**Task**
Look in the material below for the line holding "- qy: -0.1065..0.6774". Set it down exactly, with each later line up to and including the line holding "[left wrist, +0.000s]".

**Dataset content**

################

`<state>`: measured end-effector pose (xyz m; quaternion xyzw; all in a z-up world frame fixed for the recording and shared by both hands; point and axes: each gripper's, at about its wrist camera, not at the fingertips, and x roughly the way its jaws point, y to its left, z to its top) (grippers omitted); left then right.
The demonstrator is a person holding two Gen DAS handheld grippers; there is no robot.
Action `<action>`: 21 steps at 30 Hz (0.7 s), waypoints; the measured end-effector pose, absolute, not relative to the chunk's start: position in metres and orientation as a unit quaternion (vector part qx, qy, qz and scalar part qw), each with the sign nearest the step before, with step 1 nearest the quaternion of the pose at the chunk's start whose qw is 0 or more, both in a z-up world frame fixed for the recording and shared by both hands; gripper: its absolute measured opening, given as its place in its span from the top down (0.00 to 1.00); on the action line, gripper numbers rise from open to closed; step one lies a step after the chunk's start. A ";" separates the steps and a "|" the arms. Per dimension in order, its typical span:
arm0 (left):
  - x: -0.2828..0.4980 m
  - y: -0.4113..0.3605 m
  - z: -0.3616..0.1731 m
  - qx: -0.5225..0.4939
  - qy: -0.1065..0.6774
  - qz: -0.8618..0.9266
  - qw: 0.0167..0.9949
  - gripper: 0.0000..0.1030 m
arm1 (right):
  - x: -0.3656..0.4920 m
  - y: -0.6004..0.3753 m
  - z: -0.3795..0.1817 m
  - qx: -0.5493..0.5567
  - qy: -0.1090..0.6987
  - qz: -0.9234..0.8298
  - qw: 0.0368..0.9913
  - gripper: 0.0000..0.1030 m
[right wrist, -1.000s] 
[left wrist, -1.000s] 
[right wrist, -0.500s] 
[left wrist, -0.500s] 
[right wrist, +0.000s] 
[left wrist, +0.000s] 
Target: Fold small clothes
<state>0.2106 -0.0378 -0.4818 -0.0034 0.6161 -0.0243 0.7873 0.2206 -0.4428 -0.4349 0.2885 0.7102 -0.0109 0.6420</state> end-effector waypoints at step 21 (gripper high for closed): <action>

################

**Task answer**
  - qy: -0.1065..0.6774
  - qz: -0.8618..0.9266
  - qw: 0.0167..0.9949
  - gripper: 0.0000..0.1030 m
arm1 (right):
  - x: -0.3656..0.4920 m
  - y: -0.6004..0.3753 m
  - z: -0.3795..0.1817 m
  - qx: -0.5493..0.5567
  - qy: -0.1090..0.6987
  - qz: -0.9234..0.8298
  - qw: 0.0368..0.9913
  - gripper: 0.0000..0.1030 m
[right wrist, -1.000s] 
[left wrist, -1.000s] 
[right wrist, -0.500s] 
[left wrist, -0.500s] 
[right wrist, +0.000s] 
[left wrist, +0.000s] 

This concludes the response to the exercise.